Una de las frases más bellas de la historia de la lengua española ocurre en 1492, cuando Alonso de Nebrija les presenta la Gramática de la Lengua Española a los Reyes Católicos. Él les dijo “La lengua es imperio”. Y es cierto. Parte de la psiquis del individuo se revela por ese acto de articular sonidos y silencios en cadencias especiales. En ese articular palabras que expresan nuestra relación con nuestro universo conocido.
En 1844, un país recién forjado, nacido de la gesta febrerista, buscó crear un instrumento humano, severo y jurídico que regulara las relaciones entre sus habitantes y organizara su forma de autogobierno.
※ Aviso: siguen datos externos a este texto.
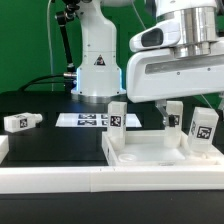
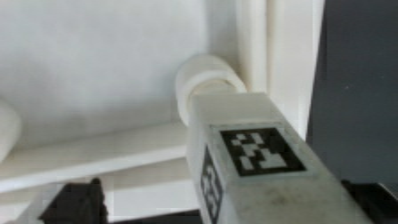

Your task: Assemble square table

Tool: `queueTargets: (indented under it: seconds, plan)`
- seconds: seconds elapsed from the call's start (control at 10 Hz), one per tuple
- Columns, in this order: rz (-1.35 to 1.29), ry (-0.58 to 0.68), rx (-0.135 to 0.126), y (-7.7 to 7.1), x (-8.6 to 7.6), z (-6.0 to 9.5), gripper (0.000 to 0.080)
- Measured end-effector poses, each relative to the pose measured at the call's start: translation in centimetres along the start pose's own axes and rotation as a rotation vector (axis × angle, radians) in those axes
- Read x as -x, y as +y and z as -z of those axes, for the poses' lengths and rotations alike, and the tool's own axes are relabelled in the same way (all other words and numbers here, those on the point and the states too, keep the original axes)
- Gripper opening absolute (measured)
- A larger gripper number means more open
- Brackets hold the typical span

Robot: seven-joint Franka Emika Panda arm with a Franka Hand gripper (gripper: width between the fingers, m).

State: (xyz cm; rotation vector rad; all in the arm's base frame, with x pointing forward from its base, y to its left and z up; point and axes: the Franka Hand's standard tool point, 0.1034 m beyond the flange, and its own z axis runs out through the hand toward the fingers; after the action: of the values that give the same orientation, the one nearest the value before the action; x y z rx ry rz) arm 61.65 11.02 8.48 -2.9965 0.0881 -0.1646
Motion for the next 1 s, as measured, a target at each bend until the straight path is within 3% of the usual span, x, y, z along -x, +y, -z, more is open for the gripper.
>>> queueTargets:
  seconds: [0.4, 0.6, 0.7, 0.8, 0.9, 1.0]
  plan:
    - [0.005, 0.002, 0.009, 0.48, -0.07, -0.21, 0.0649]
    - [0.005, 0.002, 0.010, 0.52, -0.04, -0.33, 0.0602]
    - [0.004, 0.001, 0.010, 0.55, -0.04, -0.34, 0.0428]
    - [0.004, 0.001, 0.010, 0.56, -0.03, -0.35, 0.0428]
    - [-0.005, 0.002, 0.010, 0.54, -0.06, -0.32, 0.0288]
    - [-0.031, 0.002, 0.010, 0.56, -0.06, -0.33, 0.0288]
En ese momento, se echan aparte brevemente las pasiones y los sectarismos, y se convoca a una asamblea constituyente. Era ese un grupo variopinto: sacerdotes, comerciantes, sacerdotes, ricos hacendados, y todos confluyeron en la Villa de San Cristóbal. Lentamente, usando como modelo constituciones preexistentes (La española de 1812 (la Pepa), la americana de 1781, las francesas de la revolución y del directorio y la haitiana de 1843) y su realidad social, pusieron sus anhelos, deseos, esperanzas, en lengua española.
Y ese idioma, ese imperio, se movilizó al campo de batalla junto con los deseos de libertad y la fe. Ello hizo posible que a pesar de todo lo sucedido, en 1856 Haití se diera cuenta que la independencia nacional era un proceso irreversible y debía reconocernos ante el mundo.
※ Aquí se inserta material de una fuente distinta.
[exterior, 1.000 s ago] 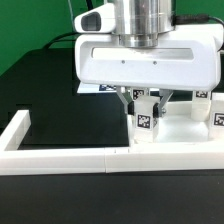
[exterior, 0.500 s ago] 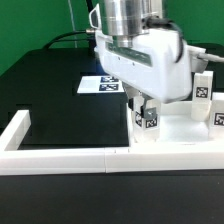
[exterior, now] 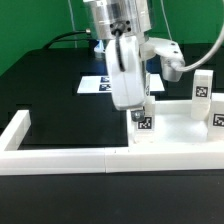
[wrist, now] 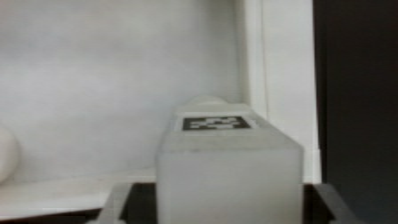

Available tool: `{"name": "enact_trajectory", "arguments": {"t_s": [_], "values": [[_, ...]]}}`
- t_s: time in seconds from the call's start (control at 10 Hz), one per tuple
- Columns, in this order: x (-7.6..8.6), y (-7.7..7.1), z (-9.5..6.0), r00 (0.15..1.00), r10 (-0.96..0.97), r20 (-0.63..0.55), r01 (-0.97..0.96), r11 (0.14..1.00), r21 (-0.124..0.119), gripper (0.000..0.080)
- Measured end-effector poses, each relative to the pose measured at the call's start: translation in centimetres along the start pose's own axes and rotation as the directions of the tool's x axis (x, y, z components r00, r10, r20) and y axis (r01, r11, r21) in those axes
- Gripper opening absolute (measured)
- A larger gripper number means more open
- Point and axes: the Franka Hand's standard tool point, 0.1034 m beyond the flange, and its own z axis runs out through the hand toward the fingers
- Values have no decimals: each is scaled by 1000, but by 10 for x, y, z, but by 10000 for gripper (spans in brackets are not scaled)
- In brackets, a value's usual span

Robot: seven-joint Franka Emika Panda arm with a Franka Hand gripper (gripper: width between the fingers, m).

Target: Assemble square table

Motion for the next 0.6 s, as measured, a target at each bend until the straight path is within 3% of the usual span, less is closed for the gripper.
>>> {"name": "enact_trajectory", "arguments": {"t_s": [0.5, 0.6], "values": [[-1, 0, 0, 968, 251, -9, -251, 968, 5, 292], [0, 2, 0, 948, 319, -3, -319, 948, 17, 292]]}}
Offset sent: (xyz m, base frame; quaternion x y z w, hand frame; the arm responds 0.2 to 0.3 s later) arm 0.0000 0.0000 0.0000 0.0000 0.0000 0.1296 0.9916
La Constitución es el parámetro de todo. Es donde debemos abrevar para iniciar investigaciones jurídicas, sean de la naturaleza que sea. Es donde se encuentran plasmados nuestros principales derechos, los cuales deben ser protegidos por el Estado, quien debe, también, garantizar la prosperidad material y espiritual de sus habitantes garantizando una provisión de bienes y servicios en cantidad y calidad para todos.
La majestad de los símbolos patrios y su carácter de inmodificable se debe a su sanción constitucional, que se impone a cualquier capricho presente o futuro que desee atentar contra los mismos.
Por ello, cada vez que vemos una Constitución, no estamos viendo una simple ley, o un amasijo de papeles manchados con tinta en forma de caracteres impresos. No. Estamos viendo un testamento mágico. Es un testigo fiel de las luchas del ayer, de las conquistas del hoy y un indicativo, una señal que marca el camino, cual faro a las embarcaciones, de la ruta a tomar hacia un futuro venturoso, donde tengamos una sociedad cada vez más justa, inclusiva y equitativa, donde nos sintamos orgullosos de ser hijos de esta tierra y luchemos por ella.